St. Thomas Aquinas, Summa, I-II, q. 76, a. 1, a. 3, Whether ignorance can be the cause of sin?: “It is clear that not every kind of ignorance is the cause of a sin, but that alone which removes the knowledge which would prevent the sinful act. …This may happen on the part of the ignorance itself, because, to wit, this ignorance is voluntary, either directly, as when a man wishes of set purpose to be ignorant of certain things that he may sin the more freely; or indirectly, as when a man, through stress of work or other occupations, neglects to acquire the knowledge which would restrain him from sin. For such like negligence renders the ignorance itself voluntary and sinful, provided it be about matters one is *bound and able to know.”

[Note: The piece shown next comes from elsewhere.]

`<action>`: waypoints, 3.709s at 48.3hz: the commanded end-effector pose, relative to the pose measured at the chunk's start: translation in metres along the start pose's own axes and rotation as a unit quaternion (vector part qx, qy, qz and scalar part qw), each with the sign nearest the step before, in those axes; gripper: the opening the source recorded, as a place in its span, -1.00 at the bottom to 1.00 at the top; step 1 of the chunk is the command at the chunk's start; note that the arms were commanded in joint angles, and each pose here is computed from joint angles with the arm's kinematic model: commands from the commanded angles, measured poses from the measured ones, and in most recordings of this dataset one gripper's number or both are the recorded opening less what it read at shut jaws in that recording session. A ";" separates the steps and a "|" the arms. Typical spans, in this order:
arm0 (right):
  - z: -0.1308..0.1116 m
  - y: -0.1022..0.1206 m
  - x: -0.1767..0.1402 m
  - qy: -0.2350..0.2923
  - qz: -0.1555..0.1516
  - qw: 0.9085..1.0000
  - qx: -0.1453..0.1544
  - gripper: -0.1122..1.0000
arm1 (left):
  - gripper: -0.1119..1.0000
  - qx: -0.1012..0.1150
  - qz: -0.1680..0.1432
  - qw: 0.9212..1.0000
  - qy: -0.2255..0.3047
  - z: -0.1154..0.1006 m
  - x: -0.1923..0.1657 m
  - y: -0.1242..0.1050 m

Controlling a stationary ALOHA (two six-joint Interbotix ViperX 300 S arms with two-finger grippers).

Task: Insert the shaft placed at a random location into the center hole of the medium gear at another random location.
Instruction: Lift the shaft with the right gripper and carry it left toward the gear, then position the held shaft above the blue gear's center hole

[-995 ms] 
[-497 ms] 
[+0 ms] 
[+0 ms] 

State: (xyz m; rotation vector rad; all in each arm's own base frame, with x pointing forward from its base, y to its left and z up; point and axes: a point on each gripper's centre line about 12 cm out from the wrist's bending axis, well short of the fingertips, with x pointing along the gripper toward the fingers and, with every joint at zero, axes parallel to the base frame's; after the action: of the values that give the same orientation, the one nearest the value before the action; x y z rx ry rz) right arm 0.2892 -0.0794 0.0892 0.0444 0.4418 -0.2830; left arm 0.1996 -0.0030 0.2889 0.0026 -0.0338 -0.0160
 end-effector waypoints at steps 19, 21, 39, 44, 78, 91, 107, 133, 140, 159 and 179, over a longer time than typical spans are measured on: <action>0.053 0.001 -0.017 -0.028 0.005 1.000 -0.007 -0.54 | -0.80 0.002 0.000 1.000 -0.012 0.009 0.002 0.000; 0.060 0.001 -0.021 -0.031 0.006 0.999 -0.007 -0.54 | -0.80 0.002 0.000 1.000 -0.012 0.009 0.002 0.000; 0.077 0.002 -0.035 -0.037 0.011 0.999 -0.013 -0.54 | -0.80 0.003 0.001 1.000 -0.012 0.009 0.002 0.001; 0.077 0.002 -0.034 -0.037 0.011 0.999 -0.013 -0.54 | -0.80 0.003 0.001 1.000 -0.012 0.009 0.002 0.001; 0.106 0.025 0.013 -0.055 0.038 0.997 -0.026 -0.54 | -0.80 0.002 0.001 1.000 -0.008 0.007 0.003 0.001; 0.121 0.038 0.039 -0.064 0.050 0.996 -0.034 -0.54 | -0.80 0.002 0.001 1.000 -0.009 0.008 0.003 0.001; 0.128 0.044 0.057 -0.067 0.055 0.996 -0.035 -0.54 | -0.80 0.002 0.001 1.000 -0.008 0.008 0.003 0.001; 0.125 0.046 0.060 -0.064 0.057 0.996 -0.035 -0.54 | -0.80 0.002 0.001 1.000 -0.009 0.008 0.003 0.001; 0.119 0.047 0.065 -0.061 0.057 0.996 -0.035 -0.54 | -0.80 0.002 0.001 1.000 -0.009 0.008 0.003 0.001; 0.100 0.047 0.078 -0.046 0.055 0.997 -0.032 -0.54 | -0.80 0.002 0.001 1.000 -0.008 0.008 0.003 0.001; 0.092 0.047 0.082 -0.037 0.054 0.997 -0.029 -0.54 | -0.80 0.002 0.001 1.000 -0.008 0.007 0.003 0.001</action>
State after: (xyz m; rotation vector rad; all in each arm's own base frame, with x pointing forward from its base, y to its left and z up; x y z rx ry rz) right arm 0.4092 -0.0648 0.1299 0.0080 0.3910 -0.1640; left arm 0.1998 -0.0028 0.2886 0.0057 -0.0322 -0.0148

*Catholics are bound (required) to learn and know their Faith. A sin against faith (often caused by willful ignorance) is the gravest of all sins according to St. Thomas Aquinas.

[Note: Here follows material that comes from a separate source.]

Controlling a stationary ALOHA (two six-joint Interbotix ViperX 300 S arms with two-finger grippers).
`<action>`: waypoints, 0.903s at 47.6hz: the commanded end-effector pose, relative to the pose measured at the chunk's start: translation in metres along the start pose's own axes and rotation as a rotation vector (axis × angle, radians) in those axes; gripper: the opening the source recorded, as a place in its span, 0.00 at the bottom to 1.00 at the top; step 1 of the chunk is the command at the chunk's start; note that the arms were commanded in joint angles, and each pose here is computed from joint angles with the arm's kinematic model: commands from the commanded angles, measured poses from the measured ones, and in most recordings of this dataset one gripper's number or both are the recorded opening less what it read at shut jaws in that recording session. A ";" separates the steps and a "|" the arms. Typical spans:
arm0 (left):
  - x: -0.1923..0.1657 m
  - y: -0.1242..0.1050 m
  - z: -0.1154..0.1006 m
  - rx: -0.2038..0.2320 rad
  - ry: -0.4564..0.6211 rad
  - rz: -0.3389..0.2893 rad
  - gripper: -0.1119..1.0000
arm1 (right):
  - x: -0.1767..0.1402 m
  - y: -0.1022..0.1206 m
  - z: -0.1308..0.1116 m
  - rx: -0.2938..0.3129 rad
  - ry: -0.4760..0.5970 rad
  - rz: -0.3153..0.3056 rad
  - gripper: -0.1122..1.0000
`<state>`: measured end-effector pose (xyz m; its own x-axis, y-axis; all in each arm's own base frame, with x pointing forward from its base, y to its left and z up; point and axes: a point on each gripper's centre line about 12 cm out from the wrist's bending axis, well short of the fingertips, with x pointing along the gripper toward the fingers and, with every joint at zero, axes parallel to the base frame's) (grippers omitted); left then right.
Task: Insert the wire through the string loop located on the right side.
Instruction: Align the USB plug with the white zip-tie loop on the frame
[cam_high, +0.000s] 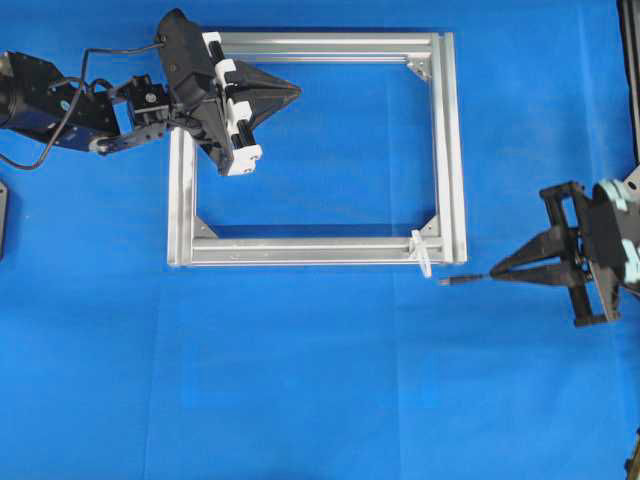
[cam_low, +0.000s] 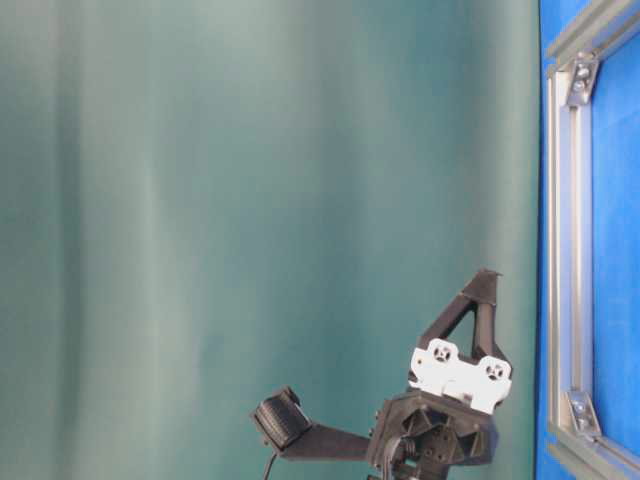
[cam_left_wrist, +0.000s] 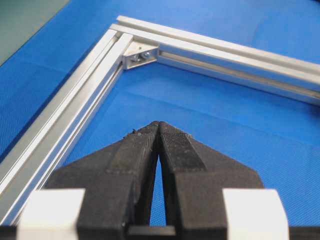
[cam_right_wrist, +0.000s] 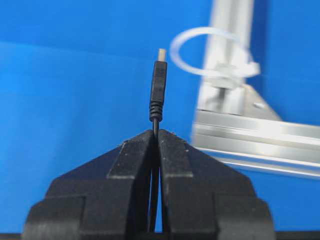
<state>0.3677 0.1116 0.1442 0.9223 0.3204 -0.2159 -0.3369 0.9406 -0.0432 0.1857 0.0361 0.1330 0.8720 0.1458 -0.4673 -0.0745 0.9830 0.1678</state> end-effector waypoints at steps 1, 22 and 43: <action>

St. Augustine, Cited by St. Thomas, characterizes sin against faith in these words: Hoc est peccatum quo tenentur cuncta peccata. "This is the sin which comprehends all other sins."

St. Thomas says: "The gravity of sin is determined by the interval which it places between man and God; now sin against faith, divides man from God as far as possible, since it deprives him of the true knowledge of God; it therefore follows that sin against faith is the greatest of all sins."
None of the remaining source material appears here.